> [Task item] Only the text should come through, so restate the listing exactly and drop its images.

■ ■ ■ ■

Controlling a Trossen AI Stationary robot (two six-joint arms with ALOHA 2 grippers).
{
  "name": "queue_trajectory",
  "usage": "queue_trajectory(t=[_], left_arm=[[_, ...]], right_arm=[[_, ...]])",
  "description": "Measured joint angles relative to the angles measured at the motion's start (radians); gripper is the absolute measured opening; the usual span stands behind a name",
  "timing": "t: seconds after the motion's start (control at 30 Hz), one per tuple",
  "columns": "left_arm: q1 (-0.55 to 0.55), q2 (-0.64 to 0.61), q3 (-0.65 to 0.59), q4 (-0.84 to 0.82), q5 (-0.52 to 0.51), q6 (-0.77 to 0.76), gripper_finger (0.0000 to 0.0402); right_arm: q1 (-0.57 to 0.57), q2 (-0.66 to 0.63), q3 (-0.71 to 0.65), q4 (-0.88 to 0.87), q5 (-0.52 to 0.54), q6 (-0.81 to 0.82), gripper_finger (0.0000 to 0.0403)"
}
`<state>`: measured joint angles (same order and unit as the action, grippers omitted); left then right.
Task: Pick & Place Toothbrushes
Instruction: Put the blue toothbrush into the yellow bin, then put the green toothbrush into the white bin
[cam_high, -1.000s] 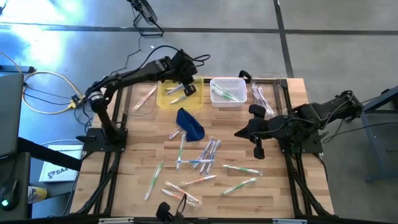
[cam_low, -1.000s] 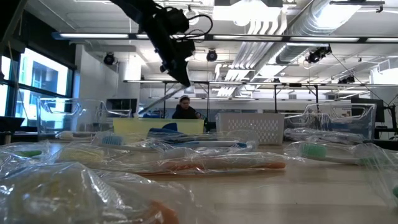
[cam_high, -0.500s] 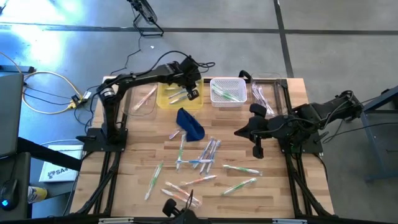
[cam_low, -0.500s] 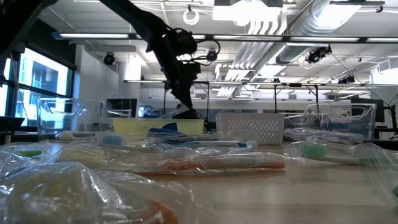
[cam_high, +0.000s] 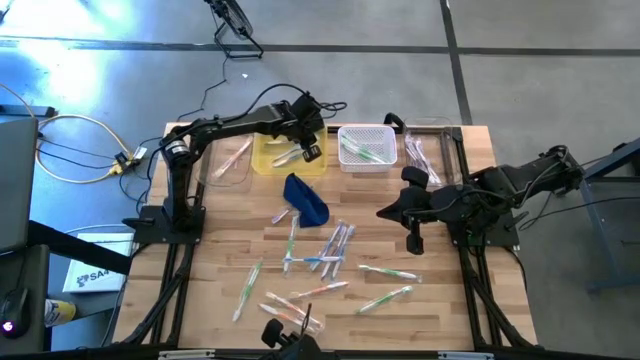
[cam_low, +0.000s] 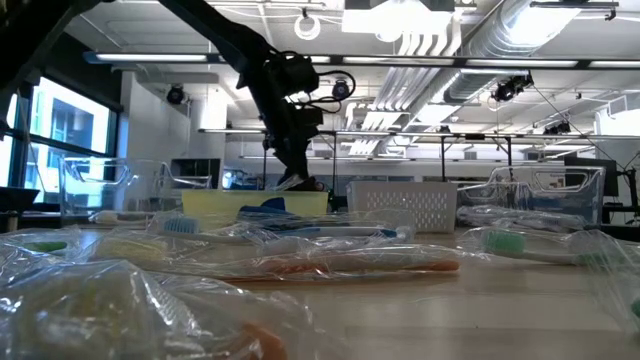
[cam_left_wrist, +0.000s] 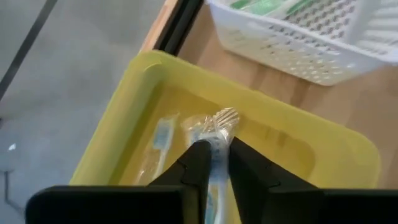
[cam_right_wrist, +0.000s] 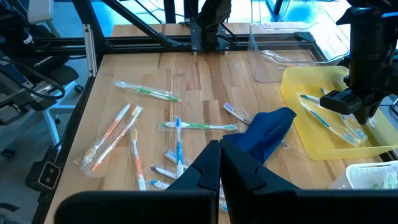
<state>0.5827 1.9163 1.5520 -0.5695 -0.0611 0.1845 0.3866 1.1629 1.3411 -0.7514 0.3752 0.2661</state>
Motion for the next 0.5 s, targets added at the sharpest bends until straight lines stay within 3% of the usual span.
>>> queue_trajectory(t=[0.27,0.5], left_arm=[[0.0,0.0,0.0,-0.001,-0.005,-0.001,0.0125],[0.0,0.0,0.0,-0.001,-0.006,0.002,0.0142]], right_arm=[[0.0,0.0,0.0,0.0,0.0,0.0,0.0002],[0.0,0.0,0.0,0.0,0.0,0.0,0.0002]])
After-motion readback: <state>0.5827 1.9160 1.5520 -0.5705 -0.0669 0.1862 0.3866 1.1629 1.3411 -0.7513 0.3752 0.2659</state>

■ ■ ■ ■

> [Output of the task]
Controlling a Trossen AI Stationary robot (two six-joint arms with ALOHA 2 grippers).
{
  "name": "queue_trajectory",
  "usage": "queue_trajectory(t=[_], left_arm=[[_, ...]], right_arm=[[_, ...]])",
  "description": "Measured joint angles relative to the angles measured at the motion's start (radians); gripper is the absolute measured opening; the usual span stands behind a name",
  "timing": "t: seconds after the motion's start (control at 30 Hz), one per tuple",
  "columns": "left_arm: q1 (-0.55 to 0.55), q2 (-0.64 to 0.61), q3 (-0.65 to 0.59), q4 (-0.84 to 0.82), q5 (-0.52 to 0.51), q6 (-0.77 to 0.76), gripper_finger (0.0000 to 0.0402); right_arm: q1 (-0.57 to 0.57), q2 (-0.66 to 0.63), q3 (-0.71 to 0.65), q4 (-0.88 to 0.87), q5 (-0.52 to 0.54), q6 (-0.81 to 0.82), gripper_finger (0.0000 to 0.0403)"
}
`<state>`: measured joint angles (same order and unit as the action, grippers omitted); left then right.
Task: Pick & Place Toothbrushes
Instruction: Put the blue toothbrush into the yellow bin, then put the green toothbrush into the white bin
[cam_high, -1.000s] 
[cam_low, -1.000s] 
[cam_high, -0.500s] 
[cam_low, -0.500s] 
[cam_high, +0.000s] 
[cam_low, +0.000s] 
[cam_left_wrist, +0.000s] 
[cam_right_wrist, +0.000s] 
<state>0.5827 1.9163 1.5520 -0.5695 -0.0611 0.1845 0.3866 1.1629 1.3411 -0.7514 0.3752 0.2661</state>
Motion for the next 0.5 s, targets added at the sharpest bends until straight lines stay within 3% of the usual span.
>>> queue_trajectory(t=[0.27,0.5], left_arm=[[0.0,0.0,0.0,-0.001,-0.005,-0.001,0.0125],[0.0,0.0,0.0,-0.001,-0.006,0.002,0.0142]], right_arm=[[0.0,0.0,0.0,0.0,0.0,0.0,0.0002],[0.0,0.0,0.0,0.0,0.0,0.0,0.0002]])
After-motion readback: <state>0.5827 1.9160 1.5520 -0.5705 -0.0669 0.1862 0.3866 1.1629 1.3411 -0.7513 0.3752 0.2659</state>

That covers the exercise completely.